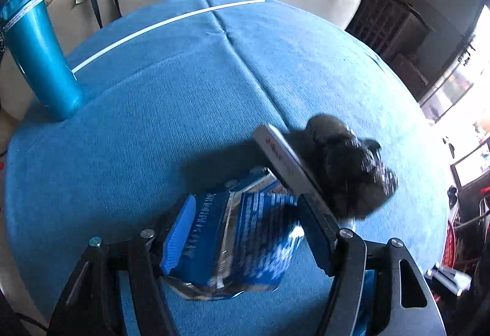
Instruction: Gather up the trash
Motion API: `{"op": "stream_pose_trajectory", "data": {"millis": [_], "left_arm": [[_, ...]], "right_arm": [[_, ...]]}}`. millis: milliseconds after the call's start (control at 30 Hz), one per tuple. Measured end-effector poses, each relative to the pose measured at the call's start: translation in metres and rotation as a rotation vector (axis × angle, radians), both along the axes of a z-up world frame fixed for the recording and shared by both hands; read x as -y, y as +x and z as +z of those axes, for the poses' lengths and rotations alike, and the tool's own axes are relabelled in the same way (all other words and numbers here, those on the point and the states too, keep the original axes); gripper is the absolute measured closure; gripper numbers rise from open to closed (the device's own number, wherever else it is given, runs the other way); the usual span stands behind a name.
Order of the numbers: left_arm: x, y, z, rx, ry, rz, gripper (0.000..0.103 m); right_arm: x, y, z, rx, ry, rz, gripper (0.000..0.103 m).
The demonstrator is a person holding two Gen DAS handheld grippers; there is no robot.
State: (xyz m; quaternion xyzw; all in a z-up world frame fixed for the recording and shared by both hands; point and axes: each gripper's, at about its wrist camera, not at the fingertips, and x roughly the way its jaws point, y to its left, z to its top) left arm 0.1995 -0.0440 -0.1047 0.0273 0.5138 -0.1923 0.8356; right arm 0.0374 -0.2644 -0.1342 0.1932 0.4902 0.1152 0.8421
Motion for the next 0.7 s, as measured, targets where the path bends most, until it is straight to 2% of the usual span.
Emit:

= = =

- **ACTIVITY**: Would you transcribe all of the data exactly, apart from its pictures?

- **TASK ANSWER**:
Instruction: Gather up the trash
Motion API: `{"op": "stream_pose_trajectory", "data": {"millis": [_], "left_arm": [[_, ...]], "right_arm": [[_, ...]]}}`. millis: milliseconds after the call's start (control at 30 Hz), one per tuple. Measured end-effector poses, each relative to the pose measured at the call's start: translation in metres and rotation as a rotation vector (axis × angle, radians), both along the axes of a z-up world frame fixed for the recording and shared by both hands; read x as -y, y as +x and z as +z of those axes, for the poses' lengths and rotations alike, and the tool's own axes are relabelled in the same way (all other words and numbers here, those on the point and the states too, keep the original axes); gripper is the absolute measured closure; gripper numbers rise from open to closed (the device's own number, wherever else it is given, runs the other way); the usual span stands behind a name.
Order of the numbers: left_arm: x, y, z, rx, ry, rz, gripper (0.000..0.103 m); right_arm: x, y, z, rx, ry, rz, gripper (0.000..0.103 m).
The demonstrator is a person holding two Gen DAS handheld grippers; there is no robot.
State: (xyz m; quaternion xyzw; all in a z-up world frame fixed for the recording and shared by both hands; point and axes: each gripper's, at about its wrist camera, not at the fingertips, and x roughly the way its jaws point, y to its left, z to its top) left arm 0.1995 -0.0440 -0.1047 0.0273 0.5138 -0.1923 0.8356; right arm 0.0374 -0.2644 -0.1342 0.1932 0.4902 0.1152 0.8421
Motion for the next 0.7 s, as measured, targets where the path bends most, until it is straight to 2% of the usual span.
Emit:

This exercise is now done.